Since Bugs' fifth appearance in A Wild Hare, he appeared in color Looney Tunes and Merrie Melodies films (making him one of the few recurring characters created for the series in the Schlesinger era prior to the full conversion to color), alongside Egghead, Inki, Sniffles, and Elmer Fudd (who actually co-existed in 1937 along with Egghead as a separate character). While Bugs made a cameo in Porky Pig's Feat (1943), this was his only appearance in a black-and-white Looney Tunes film. He did not star in a Looney Tunes film until that series made its complete conversion to only color cartoons beginning in 1944. Buckaroo Bugs was Bugs' first film in the Looney Tunes series and was also the last Warner Bros. cartoon to credit Schlesinger (as he had retired and sold his studio to Warner Bros. that year).
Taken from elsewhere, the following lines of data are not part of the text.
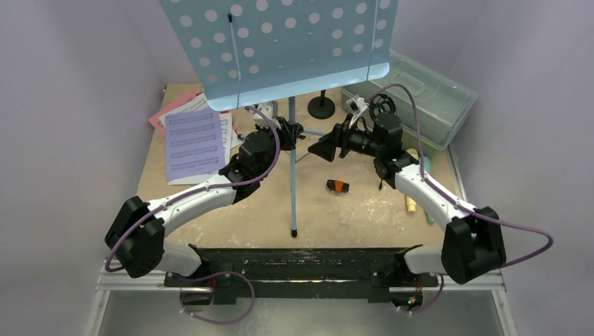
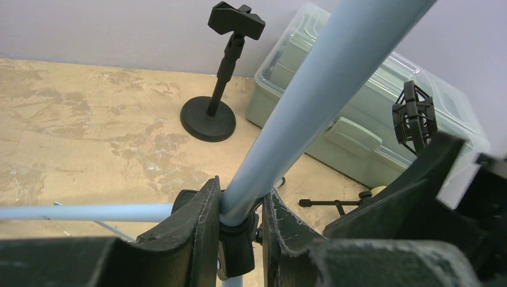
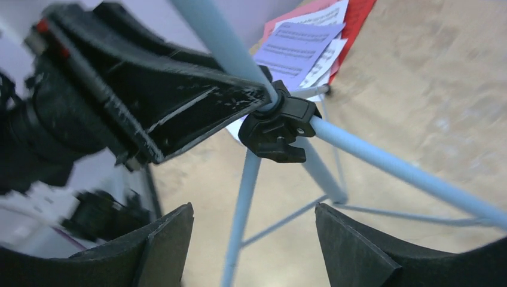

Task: Pack up the instrument practice props
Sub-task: Unscrew the knob on the music stand.

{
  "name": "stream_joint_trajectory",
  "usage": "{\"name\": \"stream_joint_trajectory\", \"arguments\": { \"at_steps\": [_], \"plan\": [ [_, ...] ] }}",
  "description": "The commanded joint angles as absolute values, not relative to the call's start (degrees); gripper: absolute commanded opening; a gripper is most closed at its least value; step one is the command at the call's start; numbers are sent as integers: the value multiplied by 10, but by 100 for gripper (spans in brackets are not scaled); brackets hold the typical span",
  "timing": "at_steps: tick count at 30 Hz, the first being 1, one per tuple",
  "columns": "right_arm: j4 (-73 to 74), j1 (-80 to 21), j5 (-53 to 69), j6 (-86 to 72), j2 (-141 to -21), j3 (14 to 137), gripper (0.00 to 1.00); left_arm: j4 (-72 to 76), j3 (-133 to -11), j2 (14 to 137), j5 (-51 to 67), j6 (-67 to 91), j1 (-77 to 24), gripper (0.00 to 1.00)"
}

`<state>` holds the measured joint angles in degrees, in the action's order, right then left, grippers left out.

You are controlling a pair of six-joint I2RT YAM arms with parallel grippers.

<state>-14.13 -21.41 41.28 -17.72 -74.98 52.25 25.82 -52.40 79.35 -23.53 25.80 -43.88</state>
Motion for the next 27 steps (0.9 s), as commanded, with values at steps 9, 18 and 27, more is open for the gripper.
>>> {"name": "stream_joint_trajectory", "arguments": {
  "at_steps": [9, 18, 27],
  "plan": [
    [-342, -216, 345, -648, -831, 487, 69, 250, -542, 782, -226, 319, -436, 0],
    [-339, -235, 325, -683, -875, 514, 63, 251, -543, 785, -225, 318, -435, 0],
    [-366, -243, 304, -696, -887, 520, 54, 250, -539, 782, -224, 323, -435, 0]
  ]
}}
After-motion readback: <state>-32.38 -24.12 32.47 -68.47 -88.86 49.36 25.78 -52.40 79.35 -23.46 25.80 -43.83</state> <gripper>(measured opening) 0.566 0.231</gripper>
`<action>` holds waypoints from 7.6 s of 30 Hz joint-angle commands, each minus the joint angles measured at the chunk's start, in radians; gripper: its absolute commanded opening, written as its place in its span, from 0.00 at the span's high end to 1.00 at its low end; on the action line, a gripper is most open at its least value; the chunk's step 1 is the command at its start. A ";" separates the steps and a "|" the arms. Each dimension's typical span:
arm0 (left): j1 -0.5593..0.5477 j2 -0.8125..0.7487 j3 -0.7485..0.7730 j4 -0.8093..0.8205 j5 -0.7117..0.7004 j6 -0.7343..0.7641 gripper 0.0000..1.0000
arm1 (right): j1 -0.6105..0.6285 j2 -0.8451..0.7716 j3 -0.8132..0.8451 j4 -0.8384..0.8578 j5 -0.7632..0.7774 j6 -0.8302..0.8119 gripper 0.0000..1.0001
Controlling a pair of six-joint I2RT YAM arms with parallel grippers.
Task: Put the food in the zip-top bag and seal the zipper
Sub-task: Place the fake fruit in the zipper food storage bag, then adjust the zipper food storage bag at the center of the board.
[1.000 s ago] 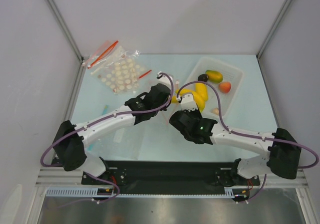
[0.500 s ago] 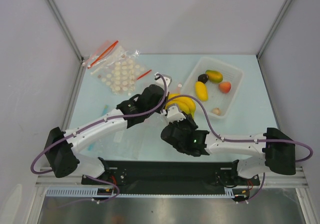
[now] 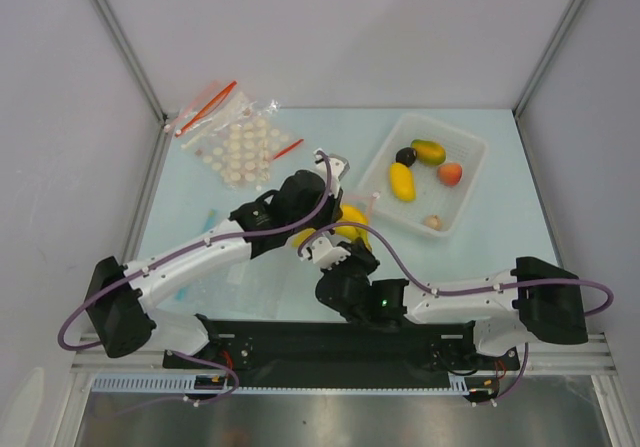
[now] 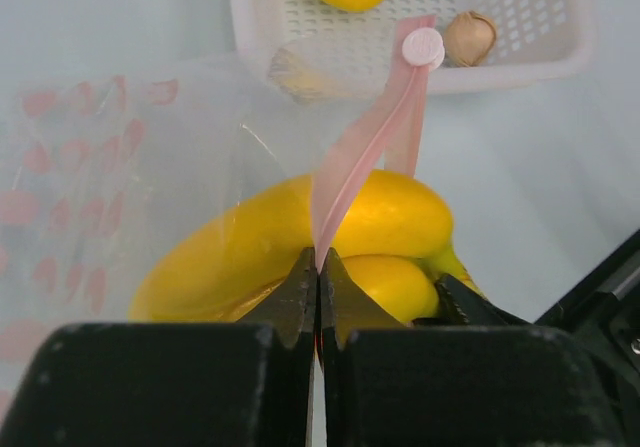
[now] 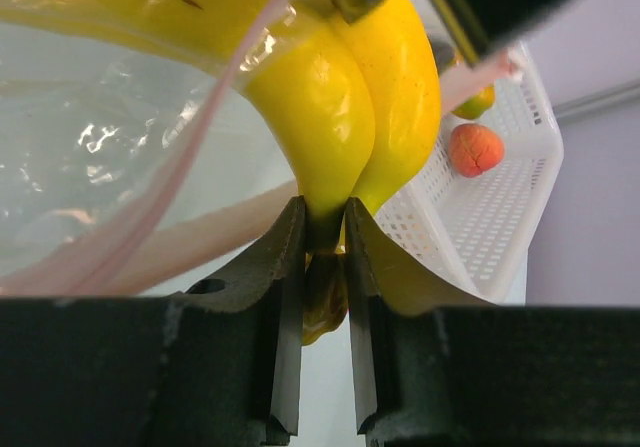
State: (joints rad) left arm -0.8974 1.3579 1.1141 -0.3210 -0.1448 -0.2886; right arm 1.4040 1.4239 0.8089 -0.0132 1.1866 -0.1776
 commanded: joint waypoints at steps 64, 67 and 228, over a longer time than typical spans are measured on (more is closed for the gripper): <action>0.066 -0.198 -0.149 0.120 0.062 -0.083 1.00 | -0.059 -0.282 -0.085 -0.034 -0.568 0.188 0.95; 0.064 -0.177 -0.145 0.128 0.097 -0.089 1.00 | -0.068 -0.310 -0.102 -0.022 -0.559 0.193 0.98; 0.198 -0.255 0.050 0.070 0.064 -0.158 1.00 | -0.431 -0.375 0.057 0.048 -1.019 0.397 0.52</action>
State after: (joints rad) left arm -0.7250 1.1694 1.0859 -0.2340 0.0799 -0.5362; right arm 0.9993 0.9936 0.7521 0.0475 0.2352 0.2089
Bugs' popularity soared during World War II because of his free and easy attitude, and he began receiving special star billing in his cartoons by 1943. By that time, Warner Bros. had become the most profitable cartoon studio in the United States. In company with cartoon studios such as Disney and Famous Studios, Warners pitted its characters against Adolf Hitler, Benito Mussolini, Francisco Franco, and the Japanese Empire. Bugs Bunny Nips the Nips (1944) features Bugs at odds with a group of Japanese soldiers. This cartoon has since been pulled from distribution due to its depiction of Japanese people. One US Navy propaganda film saved from destruction features the voice of Mel Blanc in Tokyo Woes (1945) about the propaganda radio host Tokyo Rose. He also faces off against Hermann Göring and Hitler in Herr Meets Hare (1945), which introduced his well-known reference to Albuquerque, New Mexico as he mistakenly winds up in the Black Forest of "Joimany" instead of Las Vegas, Nevada. Bugs also appeared in the 1942 two-minute U.S. war bonds commercial film Any Bonds Today?, along with Porky and Elmer.

At the end of Super-Rabbit (1943), Bugs appears wearing a United States Marine Corps dress blue uniform. As a result, the Marine Corps made Bugs an honorary Marine master sergeant. From 1943 to 1946, Bugs was the official mascot of Kingman Army Airfield, Kingman, Arizona, where thousands of aerial gunners were trained during World War II. Some notable trainees included Clark Gable and Charles Bronson. Bugs also served as the mascot for 530 Squadron of the 380th Bombardment Group, Fifth Air Force, United States Air Force, which was attached to the Royal Australian Air Force and operated out of Australia's Northern Territory from 1943 to 1945, flying Consolidated B-24 Liberator heavy bombers. Bugs riding an air-delivered torpedo served as the squadron logo for Marine Torpedo/Bomber Squadron 242 in the Second World War. Additionally, Bugs appeared on the nose of B-24J #42-110157, in both the 855th Bomb Squadron of the 491st Bombardment Group (Heavy) and later in the 786th BS of the 466th BG(H), both being part of the 8th Air Force operating out of England.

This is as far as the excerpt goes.